■ PROBLEM REQUIREMENTS ■
For the material below, state how many lines have the word "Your" in them, with no other words.

■ TASK INPUT ■

= = = = = = =

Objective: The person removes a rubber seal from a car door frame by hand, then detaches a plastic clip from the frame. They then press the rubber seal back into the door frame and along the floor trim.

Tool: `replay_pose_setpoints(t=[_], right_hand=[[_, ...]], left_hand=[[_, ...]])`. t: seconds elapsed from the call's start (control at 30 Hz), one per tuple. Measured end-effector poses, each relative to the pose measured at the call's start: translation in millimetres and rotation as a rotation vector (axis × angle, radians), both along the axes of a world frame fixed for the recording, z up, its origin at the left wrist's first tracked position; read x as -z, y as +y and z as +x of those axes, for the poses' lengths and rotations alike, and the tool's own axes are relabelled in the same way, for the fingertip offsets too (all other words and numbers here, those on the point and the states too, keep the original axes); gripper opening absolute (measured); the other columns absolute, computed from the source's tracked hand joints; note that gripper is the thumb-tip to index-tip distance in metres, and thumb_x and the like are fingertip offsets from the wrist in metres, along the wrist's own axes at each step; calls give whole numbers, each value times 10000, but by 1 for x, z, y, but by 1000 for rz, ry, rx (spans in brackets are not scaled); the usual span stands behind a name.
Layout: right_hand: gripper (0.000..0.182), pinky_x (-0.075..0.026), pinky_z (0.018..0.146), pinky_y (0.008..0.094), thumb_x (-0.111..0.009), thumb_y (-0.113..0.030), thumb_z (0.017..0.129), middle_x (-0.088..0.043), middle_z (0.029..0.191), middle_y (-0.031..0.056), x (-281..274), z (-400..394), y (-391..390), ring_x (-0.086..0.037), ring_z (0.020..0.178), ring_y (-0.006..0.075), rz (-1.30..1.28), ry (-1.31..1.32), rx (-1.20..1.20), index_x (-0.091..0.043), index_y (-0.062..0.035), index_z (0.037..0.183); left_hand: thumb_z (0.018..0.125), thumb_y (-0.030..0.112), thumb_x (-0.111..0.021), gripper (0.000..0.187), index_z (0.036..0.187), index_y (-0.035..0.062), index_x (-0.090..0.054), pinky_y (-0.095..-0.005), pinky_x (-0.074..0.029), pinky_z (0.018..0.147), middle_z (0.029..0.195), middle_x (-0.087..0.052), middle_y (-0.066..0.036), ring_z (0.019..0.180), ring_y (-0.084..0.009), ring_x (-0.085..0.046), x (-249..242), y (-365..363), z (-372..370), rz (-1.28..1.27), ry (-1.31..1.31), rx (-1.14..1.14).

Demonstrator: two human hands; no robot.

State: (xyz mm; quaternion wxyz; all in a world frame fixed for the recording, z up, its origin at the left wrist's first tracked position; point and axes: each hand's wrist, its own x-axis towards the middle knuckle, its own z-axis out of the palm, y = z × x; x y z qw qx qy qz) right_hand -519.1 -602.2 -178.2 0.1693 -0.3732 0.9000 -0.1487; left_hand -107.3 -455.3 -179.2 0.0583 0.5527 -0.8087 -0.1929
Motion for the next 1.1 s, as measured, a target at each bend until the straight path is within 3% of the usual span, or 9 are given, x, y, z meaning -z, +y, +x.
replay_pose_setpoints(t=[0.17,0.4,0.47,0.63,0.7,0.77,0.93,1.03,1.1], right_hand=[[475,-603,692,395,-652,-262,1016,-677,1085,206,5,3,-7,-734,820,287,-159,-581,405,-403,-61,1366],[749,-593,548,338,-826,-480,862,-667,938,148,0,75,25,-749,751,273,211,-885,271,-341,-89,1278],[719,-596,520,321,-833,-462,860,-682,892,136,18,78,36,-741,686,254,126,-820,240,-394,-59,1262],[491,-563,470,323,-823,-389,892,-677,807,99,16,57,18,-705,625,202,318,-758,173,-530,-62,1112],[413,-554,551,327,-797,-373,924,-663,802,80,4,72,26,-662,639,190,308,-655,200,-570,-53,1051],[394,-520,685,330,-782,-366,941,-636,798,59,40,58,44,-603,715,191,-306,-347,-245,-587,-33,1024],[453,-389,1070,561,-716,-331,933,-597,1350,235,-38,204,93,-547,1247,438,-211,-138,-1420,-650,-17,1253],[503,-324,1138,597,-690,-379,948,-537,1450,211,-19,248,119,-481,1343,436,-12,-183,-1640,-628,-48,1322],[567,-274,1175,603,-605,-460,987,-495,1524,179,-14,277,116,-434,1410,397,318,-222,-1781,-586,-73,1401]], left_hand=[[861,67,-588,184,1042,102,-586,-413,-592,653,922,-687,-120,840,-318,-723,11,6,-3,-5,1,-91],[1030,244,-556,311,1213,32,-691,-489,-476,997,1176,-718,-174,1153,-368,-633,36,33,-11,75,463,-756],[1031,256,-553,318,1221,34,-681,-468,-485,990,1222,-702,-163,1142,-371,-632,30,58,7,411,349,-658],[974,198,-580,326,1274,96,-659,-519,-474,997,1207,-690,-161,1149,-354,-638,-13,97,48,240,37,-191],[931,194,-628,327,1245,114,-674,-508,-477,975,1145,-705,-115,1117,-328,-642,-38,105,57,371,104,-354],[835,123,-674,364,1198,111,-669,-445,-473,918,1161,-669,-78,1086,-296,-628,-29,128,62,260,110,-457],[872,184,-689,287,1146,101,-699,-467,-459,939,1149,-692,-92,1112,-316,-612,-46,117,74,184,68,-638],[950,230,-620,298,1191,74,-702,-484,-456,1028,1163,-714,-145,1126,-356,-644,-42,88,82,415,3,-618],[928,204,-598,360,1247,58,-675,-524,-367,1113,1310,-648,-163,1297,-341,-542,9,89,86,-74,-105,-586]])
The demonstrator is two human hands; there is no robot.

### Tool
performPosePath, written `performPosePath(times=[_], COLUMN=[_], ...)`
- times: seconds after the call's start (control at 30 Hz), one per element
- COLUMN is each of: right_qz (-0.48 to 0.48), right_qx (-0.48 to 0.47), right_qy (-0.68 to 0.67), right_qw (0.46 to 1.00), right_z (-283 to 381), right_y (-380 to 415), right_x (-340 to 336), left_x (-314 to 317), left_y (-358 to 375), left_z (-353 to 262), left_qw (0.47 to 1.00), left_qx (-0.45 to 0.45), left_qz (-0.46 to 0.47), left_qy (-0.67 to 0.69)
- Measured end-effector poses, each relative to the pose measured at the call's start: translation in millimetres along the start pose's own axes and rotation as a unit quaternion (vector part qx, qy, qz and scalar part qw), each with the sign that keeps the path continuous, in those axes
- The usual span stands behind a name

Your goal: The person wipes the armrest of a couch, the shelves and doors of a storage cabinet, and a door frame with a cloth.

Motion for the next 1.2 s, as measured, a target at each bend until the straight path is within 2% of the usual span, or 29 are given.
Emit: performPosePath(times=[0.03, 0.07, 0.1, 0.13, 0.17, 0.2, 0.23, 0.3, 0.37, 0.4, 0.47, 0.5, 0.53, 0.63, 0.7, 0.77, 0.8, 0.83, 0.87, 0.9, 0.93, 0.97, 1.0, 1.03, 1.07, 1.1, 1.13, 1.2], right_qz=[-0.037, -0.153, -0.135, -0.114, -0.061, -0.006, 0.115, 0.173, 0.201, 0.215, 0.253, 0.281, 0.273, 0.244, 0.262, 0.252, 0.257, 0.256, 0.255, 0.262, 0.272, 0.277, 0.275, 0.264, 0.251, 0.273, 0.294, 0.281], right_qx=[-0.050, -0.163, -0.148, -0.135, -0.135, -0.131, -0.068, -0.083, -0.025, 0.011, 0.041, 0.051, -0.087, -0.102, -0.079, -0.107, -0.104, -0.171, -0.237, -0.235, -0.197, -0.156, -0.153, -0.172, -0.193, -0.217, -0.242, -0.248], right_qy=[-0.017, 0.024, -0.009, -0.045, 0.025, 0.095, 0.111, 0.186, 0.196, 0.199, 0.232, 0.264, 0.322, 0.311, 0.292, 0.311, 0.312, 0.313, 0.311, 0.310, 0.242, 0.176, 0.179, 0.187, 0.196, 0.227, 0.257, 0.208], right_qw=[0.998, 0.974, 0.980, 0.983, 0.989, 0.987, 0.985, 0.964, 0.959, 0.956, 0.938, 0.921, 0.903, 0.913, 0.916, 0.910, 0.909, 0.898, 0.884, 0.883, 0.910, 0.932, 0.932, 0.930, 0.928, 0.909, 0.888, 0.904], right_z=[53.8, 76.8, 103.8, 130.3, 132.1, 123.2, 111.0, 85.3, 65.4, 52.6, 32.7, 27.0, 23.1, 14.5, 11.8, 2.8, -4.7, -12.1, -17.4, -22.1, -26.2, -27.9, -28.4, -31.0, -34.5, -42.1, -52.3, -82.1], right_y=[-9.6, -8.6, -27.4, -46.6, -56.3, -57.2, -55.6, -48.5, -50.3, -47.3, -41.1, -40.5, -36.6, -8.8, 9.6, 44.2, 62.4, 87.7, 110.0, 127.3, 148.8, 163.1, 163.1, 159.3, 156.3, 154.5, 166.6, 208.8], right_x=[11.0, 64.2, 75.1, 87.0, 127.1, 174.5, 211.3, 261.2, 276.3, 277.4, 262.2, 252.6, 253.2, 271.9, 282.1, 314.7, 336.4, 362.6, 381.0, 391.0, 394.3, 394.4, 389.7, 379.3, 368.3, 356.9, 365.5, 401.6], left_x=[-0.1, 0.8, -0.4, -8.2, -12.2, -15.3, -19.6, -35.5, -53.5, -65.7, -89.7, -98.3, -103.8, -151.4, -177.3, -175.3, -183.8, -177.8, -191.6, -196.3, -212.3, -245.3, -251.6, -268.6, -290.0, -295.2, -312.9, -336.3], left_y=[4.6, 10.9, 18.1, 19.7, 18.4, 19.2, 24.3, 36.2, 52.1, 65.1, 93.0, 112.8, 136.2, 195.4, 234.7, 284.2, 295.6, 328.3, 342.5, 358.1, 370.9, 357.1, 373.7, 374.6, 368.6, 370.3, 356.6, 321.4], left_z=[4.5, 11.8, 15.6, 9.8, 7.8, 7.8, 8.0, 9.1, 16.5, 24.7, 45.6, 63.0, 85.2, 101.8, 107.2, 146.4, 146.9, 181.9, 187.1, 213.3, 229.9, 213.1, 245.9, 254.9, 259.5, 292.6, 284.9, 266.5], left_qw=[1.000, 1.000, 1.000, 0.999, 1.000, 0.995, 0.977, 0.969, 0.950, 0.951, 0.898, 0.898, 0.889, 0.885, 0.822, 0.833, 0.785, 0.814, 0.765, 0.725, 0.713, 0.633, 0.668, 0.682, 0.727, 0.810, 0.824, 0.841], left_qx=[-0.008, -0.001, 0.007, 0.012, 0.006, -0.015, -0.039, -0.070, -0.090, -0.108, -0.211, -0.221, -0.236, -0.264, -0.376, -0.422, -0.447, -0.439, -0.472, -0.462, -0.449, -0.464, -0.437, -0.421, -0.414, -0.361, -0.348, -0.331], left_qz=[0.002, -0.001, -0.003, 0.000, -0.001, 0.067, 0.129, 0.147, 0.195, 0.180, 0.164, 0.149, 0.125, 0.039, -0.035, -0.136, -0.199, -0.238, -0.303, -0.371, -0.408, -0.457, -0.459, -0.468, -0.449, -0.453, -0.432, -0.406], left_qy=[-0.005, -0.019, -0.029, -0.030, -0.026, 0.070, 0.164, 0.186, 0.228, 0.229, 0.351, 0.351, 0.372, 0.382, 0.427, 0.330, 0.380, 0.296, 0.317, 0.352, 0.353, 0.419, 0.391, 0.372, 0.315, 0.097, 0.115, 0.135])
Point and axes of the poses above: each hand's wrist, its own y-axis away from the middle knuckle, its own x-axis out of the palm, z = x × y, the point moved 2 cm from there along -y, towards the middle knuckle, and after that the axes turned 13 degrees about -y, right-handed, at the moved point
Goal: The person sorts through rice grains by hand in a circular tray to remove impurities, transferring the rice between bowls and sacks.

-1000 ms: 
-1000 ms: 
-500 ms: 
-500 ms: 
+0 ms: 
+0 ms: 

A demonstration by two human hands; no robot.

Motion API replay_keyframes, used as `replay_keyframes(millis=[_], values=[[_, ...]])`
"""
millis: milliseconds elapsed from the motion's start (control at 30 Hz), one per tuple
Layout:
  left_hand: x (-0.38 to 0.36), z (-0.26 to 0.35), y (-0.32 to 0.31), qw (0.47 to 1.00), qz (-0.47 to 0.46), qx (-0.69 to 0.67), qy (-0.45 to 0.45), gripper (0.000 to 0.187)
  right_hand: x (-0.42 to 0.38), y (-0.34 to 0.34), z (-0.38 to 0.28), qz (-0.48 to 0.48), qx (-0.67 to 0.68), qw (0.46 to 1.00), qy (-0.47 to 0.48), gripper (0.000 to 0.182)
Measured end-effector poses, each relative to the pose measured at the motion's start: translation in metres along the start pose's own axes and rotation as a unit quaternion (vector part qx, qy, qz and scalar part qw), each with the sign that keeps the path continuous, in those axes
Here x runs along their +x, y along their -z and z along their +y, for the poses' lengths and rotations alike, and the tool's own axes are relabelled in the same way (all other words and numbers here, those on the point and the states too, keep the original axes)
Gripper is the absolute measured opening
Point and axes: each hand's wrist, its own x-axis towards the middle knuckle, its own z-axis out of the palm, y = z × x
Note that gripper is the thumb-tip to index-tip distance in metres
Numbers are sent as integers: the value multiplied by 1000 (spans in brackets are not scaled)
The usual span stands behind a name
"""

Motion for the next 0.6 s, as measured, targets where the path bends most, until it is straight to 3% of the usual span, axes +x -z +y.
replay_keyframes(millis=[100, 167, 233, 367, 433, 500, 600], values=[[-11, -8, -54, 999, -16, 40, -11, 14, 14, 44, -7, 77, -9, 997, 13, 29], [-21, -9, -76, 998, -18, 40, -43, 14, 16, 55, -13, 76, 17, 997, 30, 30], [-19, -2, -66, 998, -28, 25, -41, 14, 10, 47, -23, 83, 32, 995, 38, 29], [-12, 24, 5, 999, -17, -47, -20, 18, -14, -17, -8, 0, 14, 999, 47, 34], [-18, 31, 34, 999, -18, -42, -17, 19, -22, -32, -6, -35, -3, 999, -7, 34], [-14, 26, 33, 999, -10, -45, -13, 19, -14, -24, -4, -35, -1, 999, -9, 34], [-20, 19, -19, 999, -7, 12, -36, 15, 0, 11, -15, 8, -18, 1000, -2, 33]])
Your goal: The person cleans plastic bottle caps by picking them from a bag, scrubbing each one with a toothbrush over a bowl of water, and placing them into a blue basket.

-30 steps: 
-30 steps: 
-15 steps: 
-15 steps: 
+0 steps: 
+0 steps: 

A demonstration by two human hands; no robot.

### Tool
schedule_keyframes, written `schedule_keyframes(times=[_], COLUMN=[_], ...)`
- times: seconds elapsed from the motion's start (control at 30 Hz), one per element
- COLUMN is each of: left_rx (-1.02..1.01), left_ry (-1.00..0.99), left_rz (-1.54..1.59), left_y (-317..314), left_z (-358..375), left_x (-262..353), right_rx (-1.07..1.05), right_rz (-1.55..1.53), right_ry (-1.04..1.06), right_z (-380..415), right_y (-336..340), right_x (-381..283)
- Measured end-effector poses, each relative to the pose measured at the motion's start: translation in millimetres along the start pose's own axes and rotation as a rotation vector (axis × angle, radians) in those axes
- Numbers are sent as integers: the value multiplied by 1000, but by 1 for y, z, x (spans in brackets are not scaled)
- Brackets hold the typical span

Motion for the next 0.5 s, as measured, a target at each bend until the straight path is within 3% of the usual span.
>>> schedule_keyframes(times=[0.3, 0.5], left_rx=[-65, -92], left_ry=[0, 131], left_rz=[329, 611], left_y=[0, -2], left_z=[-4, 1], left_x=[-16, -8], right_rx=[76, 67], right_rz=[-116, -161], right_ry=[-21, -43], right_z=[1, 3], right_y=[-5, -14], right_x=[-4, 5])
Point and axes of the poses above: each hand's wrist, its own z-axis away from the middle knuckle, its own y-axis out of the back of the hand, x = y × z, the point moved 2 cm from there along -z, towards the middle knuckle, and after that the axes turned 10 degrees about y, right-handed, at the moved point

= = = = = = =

■ WRITTEN SOLUTION ■
2